*Source material*.

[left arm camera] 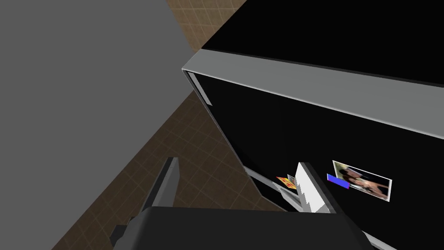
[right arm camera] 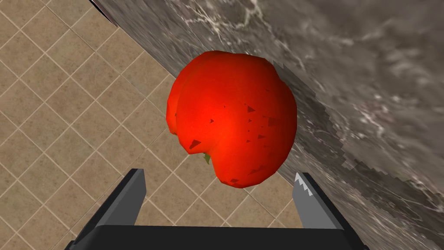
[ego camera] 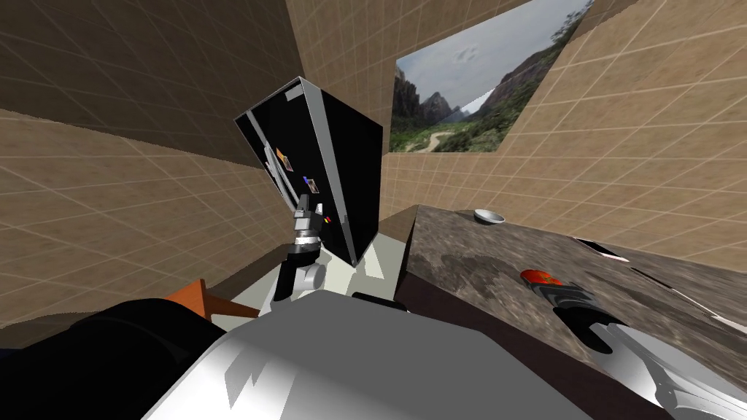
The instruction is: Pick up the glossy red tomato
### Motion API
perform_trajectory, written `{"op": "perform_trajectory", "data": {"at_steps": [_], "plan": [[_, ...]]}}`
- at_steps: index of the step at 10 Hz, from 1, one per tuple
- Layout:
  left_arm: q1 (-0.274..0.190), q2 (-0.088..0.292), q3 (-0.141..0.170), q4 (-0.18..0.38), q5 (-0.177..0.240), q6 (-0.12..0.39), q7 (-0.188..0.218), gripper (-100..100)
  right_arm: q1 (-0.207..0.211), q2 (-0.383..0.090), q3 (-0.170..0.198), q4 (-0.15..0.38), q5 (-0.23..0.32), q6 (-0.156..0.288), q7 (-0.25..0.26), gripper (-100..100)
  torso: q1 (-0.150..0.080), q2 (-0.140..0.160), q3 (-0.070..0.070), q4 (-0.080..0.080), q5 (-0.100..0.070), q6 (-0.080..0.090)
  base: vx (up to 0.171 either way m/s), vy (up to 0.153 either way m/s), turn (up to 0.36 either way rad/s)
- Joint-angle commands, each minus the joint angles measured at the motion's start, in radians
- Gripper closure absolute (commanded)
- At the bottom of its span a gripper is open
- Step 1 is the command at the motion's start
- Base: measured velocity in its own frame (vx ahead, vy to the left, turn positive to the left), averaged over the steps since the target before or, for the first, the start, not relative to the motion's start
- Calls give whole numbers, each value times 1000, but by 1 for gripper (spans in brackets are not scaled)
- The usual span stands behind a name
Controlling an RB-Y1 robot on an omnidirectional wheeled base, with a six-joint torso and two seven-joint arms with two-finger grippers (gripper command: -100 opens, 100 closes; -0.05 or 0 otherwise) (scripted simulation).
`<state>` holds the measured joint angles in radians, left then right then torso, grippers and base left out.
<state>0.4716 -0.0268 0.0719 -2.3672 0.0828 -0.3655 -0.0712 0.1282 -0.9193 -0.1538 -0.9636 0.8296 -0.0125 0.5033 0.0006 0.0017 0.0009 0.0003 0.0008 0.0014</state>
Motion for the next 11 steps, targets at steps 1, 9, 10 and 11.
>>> {"op": "perform_trajectory", "data": {"at_steps": [1, 9, 10, 11], "plan": [[0, 0, 0, 0, 0, 0, 0, 0, -1, 1, -2, 0, 2, -3, 1, -100, 0, 0, 0, 0, 0, 0, -5, -7, 19], [0, 0, 0, 0, 0, 0, 0, 0, 5, -7, 20, -11, -11, 31, -13, -100, -2, 1, 1, 0, -1, 0, -4, -3, 16], [0, 0, 0, 0, 0, 0, 0, 0, 8, -10, 31, -16, -18, 49, -20, -100, -3, 3, 2, 1, -1, -1, -43, -57, 141], [0, 0, 0, 0, 0, 0, 0, 0, 11, -14, 43, -22, -25, 66, -26, -100, -5, 4, 2, 1, -1, 0, -44, -63, 118]]}}
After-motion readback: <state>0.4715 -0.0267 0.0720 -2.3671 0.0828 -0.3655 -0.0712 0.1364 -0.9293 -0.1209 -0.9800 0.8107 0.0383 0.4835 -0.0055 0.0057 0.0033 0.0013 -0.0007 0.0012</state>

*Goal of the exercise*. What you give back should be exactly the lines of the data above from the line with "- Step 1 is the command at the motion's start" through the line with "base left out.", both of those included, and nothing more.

*Reply*.
- Step 1 is the command at the motion's start
- Base: measured velocity in its own frame (vx ahead, vy to the left, turn positive to the left), averaged over the steps since the target before or, for the first, the start, not relative to the motion's start
- Calls give whole numbers, each value times 1000, but by 1 for gripper (spans in brackets are not scaled)
- The usual span stands behind a name
Controlling an RB-Y1 robot on an omnidirectional wheeled base, with a six-joint torso and two seven-joint arms with two-finger grippers (gripper command: -100 opens, 100 closes; -0.05 or 0 otherwise) (scripted simulation).
`<state>` holds the measured joint angles in radians, left then right then torso, grippers and base left out.

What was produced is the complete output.